Chhota Bheem: Kung Fu Dhamaka was released on 10 May 2019 in 2D and 3D version (alongside its English dubbed version) and received mixed reviews from critics.

== Plot ==
Chhota Bheem and his friends, Chutki, Raju, Jaggu, Kalia, Dholu and Bholu are assigned by Raja Indravarma to participate in a prestigious martial arts event in Dragonland, China. Bheem and his friends agree and participates in martial arts competition, where the world's top fighters have also assembled there. Zuhu is an evil part-demon and the nephew of Dragonland's Emperor Jian, who was banished by Jian for trying to kill Jian's daughter Kia as she was chosen as the heir instead of Zuhu. During the competition, Zuhu arrives and kidnaps Kia as she is the patronage of a powerful mystical dragon and Zuha wants to absorb Kia's powers in order to rule the universe. Along with Jian and Dragonland people's support, Bheem and his friends rescues Kia and they escape by summoning the dragon from the dragon stone, which was requested by Kia in order to save Ming. Kia reunites with Jian, while Bheem and his friends wins the competition and also earn love and respect from the people in Dragonland.

== Characters ==
- Bheem

=== Bheem's friends ===
- Chutki
- Raju
- Jaggu
- Kalia
- Dholu and Bholu

=== Other characters ===
- Ming, Bheem's friend and the heir of Shaolin kung-fu school
- Kia, Emperor Jian's daughter and princess of Dragonland
- Zuhu, a part-demon and Jian's nephew
- Emperor Jian, Kia's father and the king of Dragonland

== Reception ==

=== Critical response ===
Pallabi Dey Purkayastha of The Times of India gave 3/5 stars and wrote "Despite the minor hiccups, ‘Chhota Bheem: Kung Fu Dhamaka’ largely works due to its strong emotional content." Shubhra Gupta of The Indian Express gave 3/5 stars and wrote "What struck me about its newest addition to the adventures of little Bheem is the surprisingly terrific quality of animation: except for a flash or two which harks back to the bad old days of clunckiness, this is world class."

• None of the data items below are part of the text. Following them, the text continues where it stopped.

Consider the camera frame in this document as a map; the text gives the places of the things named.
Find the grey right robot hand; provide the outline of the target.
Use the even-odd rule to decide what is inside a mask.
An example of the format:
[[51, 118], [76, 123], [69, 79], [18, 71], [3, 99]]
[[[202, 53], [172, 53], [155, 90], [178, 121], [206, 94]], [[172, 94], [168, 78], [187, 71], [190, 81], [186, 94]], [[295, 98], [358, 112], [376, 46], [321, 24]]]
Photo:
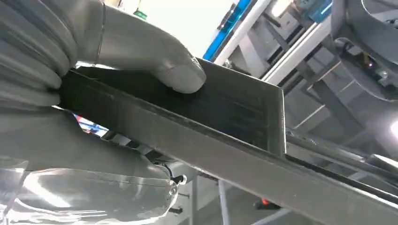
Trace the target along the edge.
[[174, 36], [100, 0], [1, 1], [3, 225], [143, 225], [176, 202], [181, 181], [164, 167], [56, 108], [77, 62], [148, 71], [185, 94], [207, 78]]

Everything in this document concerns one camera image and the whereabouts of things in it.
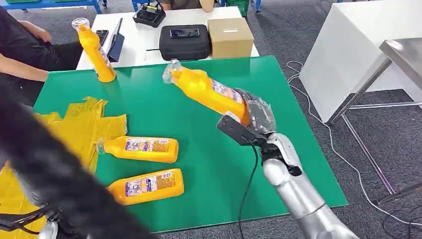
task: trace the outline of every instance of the white cable
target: white cable
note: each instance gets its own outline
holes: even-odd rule
[[[301,66],[301,69],[298,71],[298,70],[296,70],[296,69],[294,69],[293,67],[291,67],[291,66],[289,66],[289,63],[297,63],[297,64],[300,64],[300,66]],[[358,176],[359,176],[359,183],[360,183],[360,187],[362,188],[362,192],[363,192],[363,194],[365,195],[365,197],[366,197],[366,200],[374,207],[374,208],[376,208],[376,209],[378,209],[379,211],[381,211],[381,212],[383,212],[383,213],[385,213],[385,214],[387,214],[387,215],[389,215],[390,217],[392,217],[392,218],[394,218],[394,219],[396,219],[397,221],[399,221],[399,222],[401,222],[401,223],[404,223],[404,224],[407,224],[407,225],[409,225],[409,224],[412,224],[412,225],[417,225],[417,226],[422,226],[422,224],[420,224],[420,223],[409,223],[409,222],[406,222],[406,221],[403,221],[403,220],[401,220],[400,218],[398,218],[398,217],[396,217],[396,216],[394,216],[394,215],[391,215],[391,213],[388,213],[388,212],[386,212],[386,211],[384,211],[383,209],[381,209],[381,208],[379,208],[378,206],[376,206],[375,204],[373,204],[372,202],[371,202],[371,200],[369,199],[369,197],[368,197],[368,194],[366,193],[366,191],[365,191],[365,188],[363,187],[363,183],[362,183],[362,177],[361,177],[361,175],[360,175],[360,171],[357,169],[357,168],[355,168],[351,163],[349,163],[349,161],[347,161],[343,156],[341,156],[341,154],[339,154],[337,151],[335,151],[335,149],[334,149],[334,145],[333,145],[333,141],[332,141],[332,134],[331,134],[331,128],[327,125],[327,124],[325,124],[324,122],[322,122],[317,116],[315,116],[314,114],[312,114],[311,113],[311,100],[310,100],[310,98],[309,98],[309,96],[306,94],[306,93],[304,93],[304,92],[302,92],[301,90],[299,90],[298,88],[296,88],[296,87],[294,87],[294,86],[292,86],[291,84],[290,84],[290,82],[292,81],[292,80],[294,80],[295,78],[299,78],[299,76],[300,76],[300,72],[302,71],[302,68],[303,68],[303,64],[301,63],[301,62],[298,62],[298,61],[289,61],[289,62],[287,62],[286,63],[286,66],[288,67],[288,68],[290,68],[290,69],[292,69],[292,70],[294,70],[295,72],[297,72],[297,74],[294,74],[294,75],[292,75],[291,77],[289,77],[288,79],[287,79],[287,82],[288,82],[288,84],[289,84],[289,86],[290,87],[292,87],[293,89],[295,89],[295,90],[297,90],[298,92],[300,92],[302,95],[304,95],[304,96],[306,96],[306,98],[307,98],[307,100],[308,100],[308,113],[311,115],[311,116],[313,116],[316,120],[318,120],[322,125],[324,125],[325,127],[327,127],[328,128],[328,131],[329,131],[329,135],[330,135],[330,143],[331,143],[331,149],[332,149],[332,151],[335,153],[335,154],[337,154],[337,156],[339,156],[341,159],[343,159],[343,161],[344,162],[346,162],[351,168],[353,168],[356,172],[357,172],[357,174],[358,174]]]

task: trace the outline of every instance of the yellow plastic wrap
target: yellow plastic wrap
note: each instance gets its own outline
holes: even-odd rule
[[[18,180],[15,178],[11,168],[6,164],[0,171],[0,212],[10,214],[27,214],[38,208],[29,203],[23,195]],[[45,217],[42,217],[25,227],[39,232],[45,224]],[[13,232],[0,231],[1,239],[36,239],[37,235],[28,234],[22,230]]]
[[[63,119],[57,112],[48,115],[35,113],[49,131],[61,140],[67,148],[81,161],[81,164],[91,173],[95,173],[98,156],[96,143],[100,138],[107,140],[126,135],[126,115],[103,118],[105,100],[86,97],[84,103],[69,104]],[[0,171],[0,213],[26,214],[37,210],[25,198],[18,180],[6,165]],[[27,225],[30,230],[38,232],[45,224],[45,218]],[[36,239],[22,230],[14,232],[0,231],[1,239]]]

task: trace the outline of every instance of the bottle cap
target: bottle cap
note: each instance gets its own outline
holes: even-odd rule
[[[173,59],[170,64],[167,65],[163,72],[164,83],[170,84],[175,83],[175,73],[179,73],[182,70],[182,64],[176,59]]]
[[[97,149],[98,154],[105,154],[106,153],[106,151],[104,150],[104,142],[105,142],[105,140],[103,138],[100,138],[98,140],[97,145],[96,145],[96,149]]]
[[[79,17],[72,21],[72,27],[76,31],[85,31],[86,29],[90,29],[90,21],[84,17]]]

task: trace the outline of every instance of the yellow bottle
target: yellow bottle
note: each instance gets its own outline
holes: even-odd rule
[[[100,38],[92,32],[90,21],[83,17],[76,18],[72,21],[72,26],[78,32],[79,41],[94,65],[99,81],[112,82],[116,78],[116,72],[100,45]]]
[[[178,168],[115,181],[107,189],[122,205],[132,205],[184,193],[182,172]]]
[[[174,163],[179,143],[173,138],[120,136],[97,144],[99,153],[111,153],[118,158]]]
[[[242,96],[208,77],[205,71],[182,67],[173,60],[164,71],[163,79],[174,83],[187,97],[222,115],[235,115],[242,125],[249,125],[249,113]]]

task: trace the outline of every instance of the person's hand
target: person's hand
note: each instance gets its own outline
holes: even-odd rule
[[[20,24],[22,24],[23,27],[25,27],[29,32],[32,33],[37,38],[40,38],[44,42],[51,41],[51,35],[48,33],[48,31],[42,29],[41,27],[30,23],[29,21],[18,21]]]
[[[51,35],[48,31],[42,29],[41,27],[38,27],[32,34],[34,34],[35,37],[40,38],[44,42],[51,41]]]

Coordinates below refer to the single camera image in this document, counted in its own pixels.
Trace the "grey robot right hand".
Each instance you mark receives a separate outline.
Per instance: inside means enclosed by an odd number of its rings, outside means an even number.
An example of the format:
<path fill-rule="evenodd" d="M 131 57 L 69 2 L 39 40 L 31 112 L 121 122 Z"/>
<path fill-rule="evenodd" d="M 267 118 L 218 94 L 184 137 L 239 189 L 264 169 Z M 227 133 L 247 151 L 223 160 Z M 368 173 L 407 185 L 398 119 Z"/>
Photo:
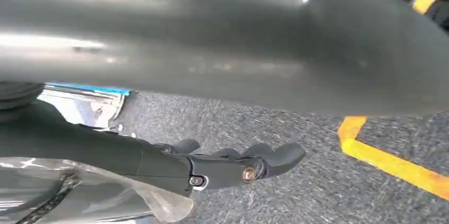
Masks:
<path fill-rule="evenodd" d="M 46 83 L 426 114 L 448 109 L 448 34 L 405 0 L 1 0 L 2 157 L 185 183 L 177 160 L 64 122 Z"/>

Troy Ribeiro of News18 gave 2.5/5 stars and wrote "Visually, the film is brilliantly mounted. Each frame is colourful and appealing and the voices of the ace cast are matched perfectly. The story is simple and meanders aimlessly through a standard formulaic treatment, making the viewing a not so exciting fare." Raja Sen of Hindustan Times gave 2/5 stars and wrote "The glossy new movie has barely an original bone in its well-animated body. It needed spirit, some vim, some animated flair."

== Spin-off ==
A spin-off animated television series of the same name was aired in 2020.